Behavioral Immunology Laboratory, Department of Psychology, University of Pittsburgh, Pittsburgh, PA, USA.
Sleep. 2012 Aug 1;35(8):1063-9. doi: 10.5665/sleep.1990.
Experimental evidence links poor sleep with susceptibility to infectious illness; however, it remains to be determined if naturally occurring sleep is associated with immune responses known to play a role in protection against infection. The aim of this study was to determine whether sleep duration, sleep efficiency, and sleep quality, assessed in the natural environment, predict magnitude of antibody responses to a novel antigen among community volunteers in midlife.
Observational.
Healthy midlife adults (n = 125; 70 female; age 40-60 yr) received the standard 3-dose hepatitis B vaccination series. Actigraphy and electronic sleep diaries were used to assess sleep duration, sleep efficiency, and subjective sleep quality. Viral-specific antibody titers were obtained prior to the 2nd and 3rd vaccination to assess primary and secondary antibody responses. Clinical protection status (anti-hepatitis B surface antigen immunoglobulin G ≥ 10 mIU/ml) was assessed 6 mo after the final immunization. Regression analyses revealed that shorter actigraphy-based sleep duration was associated with a lower secondary antibody response independent of age, sex, body mass index, and response to the initial immunization. Shorter sleep duration, measured by actigraphy and sleep diary, also predicted a decreased likelihood of being clinically protected from hepatitis B at the conclusion of the vaccination series. Neither sleep efficiency nor subjective sleep quality were significant predictors of antibody response.

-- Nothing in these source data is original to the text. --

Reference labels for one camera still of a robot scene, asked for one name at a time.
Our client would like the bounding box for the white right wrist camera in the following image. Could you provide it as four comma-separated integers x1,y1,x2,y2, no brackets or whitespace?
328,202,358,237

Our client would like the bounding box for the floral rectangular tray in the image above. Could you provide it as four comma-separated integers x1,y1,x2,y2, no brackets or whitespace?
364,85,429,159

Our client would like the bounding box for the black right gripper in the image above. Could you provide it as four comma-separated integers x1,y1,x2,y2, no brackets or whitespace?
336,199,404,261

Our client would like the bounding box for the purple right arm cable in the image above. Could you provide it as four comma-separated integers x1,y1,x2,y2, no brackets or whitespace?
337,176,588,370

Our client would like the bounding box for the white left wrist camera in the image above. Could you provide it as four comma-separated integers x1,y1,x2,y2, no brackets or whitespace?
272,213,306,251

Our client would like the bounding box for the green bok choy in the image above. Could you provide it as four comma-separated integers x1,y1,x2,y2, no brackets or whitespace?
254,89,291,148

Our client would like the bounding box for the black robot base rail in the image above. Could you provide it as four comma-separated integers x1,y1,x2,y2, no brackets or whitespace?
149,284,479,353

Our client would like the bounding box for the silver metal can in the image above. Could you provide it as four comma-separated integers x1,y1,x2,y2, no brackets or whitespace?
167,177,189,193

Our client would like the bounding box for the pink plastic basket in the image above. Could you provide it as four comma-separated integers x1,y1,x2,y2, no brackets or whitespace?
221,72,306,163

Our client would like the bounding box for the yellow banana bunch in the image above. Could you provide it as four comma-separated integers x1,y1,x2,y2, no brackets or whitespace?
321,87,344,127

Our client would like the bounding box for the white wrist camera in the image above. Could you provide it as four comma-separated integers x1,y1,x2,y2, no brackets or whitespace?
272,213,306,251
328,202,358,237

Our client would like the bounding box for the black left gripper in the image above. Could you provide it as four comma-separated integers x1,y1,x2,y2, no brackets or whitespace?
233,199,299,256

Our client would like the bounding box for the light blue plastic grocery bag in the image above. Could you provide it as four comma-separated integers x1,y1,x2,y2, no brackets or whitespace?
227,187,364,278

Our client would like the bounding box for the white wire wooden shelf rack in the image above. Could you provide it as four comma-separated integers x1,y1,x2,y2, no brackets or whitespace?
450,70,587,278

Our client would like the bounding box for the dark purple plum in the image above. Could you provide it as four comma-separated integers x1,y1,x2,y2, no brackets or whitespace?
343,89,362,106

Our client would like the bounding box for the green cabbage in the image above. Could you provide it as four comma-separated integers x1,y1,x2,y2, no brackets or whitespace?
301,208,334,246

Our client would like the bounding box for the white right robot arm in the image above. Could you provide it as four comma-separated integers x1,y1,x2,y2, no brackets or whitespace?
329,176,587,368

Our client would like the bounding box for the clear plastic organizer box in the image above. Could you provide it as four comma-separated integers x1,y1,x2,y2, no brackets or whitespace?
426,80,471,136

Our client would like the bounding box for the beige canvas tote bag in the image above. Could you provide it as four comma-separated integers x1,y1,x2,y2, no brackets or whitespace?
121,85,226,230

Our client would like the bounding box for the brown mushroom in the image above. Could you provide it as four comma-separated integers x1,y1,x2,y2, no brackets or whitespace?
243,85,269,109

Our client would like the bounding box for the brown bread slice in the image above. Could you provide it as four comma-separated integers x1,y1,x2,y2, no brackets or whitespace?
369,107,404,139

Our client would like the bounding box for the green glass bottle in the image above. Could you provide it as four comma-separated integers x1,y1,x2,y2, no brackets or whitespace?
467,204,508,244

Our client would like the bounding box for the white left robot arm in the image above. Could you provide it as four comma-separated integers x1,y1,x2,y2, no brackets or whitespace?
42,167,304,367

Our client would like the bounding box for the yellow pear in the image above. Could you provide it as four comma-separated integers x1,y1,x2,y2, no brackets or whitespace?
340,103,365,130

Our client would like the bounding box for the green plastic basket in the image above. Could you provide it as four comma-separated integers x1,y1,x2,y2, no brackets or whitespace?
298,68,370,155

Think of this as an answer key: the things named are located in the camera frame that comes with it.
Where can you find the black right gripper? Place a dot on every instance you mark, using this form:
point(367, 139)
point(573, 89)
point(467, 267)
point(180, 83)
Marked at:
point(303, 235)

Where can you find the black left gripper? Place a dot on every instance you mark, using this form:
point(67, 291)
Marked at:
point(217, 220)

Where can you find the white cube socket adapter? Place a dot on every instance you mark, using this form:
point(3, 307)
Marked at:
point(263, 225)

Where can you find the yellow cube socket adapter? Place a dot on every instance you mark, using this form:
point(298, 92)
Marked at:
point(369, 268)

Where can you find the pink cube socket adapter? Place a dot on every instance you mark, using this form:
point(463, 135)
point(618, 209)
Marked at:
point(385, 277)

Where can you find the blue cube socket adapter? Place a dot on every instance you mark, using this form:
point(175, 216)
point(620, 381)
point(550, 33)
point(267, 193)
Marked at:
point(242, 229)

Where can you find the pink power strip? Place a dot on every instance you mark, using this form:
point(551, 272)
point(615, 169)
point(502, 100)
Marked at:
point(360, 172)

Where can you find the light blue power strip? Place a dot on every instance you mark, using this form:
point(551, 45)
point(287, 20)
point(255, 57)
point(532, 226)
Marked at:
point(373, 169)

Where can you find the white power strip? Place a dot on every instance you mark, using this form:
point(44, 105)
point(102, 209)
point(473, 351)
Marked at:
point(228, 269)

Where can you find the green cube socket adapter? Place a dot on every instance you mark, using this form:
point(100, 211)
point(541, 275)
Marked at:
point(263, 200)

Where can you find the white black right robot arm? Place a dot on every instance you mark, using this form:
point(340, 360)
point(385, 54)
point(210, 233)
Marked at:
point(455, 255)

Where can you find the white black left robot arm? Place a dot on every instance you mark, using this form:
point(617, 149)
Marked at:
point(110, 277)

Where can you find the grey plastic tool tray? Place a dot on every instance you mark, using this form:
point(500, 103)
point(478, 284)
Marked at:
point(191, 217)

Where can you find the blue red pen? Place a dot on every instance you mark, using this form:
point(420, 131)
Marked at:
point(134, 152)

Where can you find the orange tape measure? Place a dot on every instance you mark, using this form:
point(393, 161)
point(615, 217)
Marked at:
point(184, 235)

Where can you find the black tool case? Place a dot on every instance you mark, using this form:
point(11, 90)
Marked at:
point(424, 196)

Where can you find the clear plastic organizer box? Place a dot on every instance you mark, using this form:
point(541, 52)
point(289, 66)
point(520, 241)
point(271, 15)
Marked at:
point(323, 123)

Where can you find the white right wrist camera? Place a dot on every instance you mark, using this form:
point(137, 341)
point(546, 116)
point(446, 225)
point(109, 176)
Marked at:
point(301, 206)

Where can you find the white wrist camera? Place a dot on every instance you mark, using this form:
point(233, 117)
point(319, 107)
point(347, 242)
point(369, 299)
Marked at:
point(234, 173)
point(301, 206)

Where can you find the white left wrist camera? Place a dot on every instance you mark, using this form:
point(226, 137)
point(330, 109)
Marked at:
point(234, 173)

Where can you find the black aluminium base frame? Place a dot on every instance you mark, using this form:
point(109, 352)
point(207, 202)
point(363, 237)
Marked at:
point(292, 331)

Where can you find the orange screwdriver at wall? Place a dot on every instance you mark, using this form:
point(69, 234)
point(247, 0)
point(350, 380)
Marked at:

Short sleep duration in the natural environment may negatively affect in vivo antibody responses to novel antigens, providing a possible explanation for observed associations of poor sleep with increased susceptibility to infectious disease.
实验证据表明,睡眠质量差与易感染疾病有关;然而,目前尚不清楚自然发生的睡眠是否与已知在预防感染中发挥作用的免疫反应有关。本研究旨在确定在自然环境中评估的睡眠时间、睡眠效率和睡眠质量是否预测中年社区志愿者对新型抗原的抗体反应程度。
观察性。
健康的中年成年人(n=125;70 名女性;年龄 40-60 岁)接受了标准的 3 剂乙型肝炎疫苗系列接种。活动计和电子睡眠日记用于评估睡眠时间、睡眠效率和主观睡眠质量。在第 2 次和第 3 次接种前获得病毒特异性抗体滴度,以评估原发性和继发性抗体反应。在最后一次免疫接种后 6 个月评估临床保护状态(乙型肝炎表面抗原免疫球蛋白 G 抗体≥10 mIU/ml)。回归分析显示,基于活动计的睡眠时间较短与较低的二级抗体反应独立于年龄、性别、体重指数和对初始免疫的反应有关。通过活动计和睡眠日记测量的睡眠时间较短,也预示着在接种系列结束时乙型肝炎的临床保护可能性降低。睡眠效率和主观睡眠质量都不是抗体反应的显著预测因素。
自然环境中的短睡眠时间可能会对新型抗原的体内抗体反应产生负面影响,为观察到的睡眠质量差与易感染疾病的增加有关提供了一种可能的解释。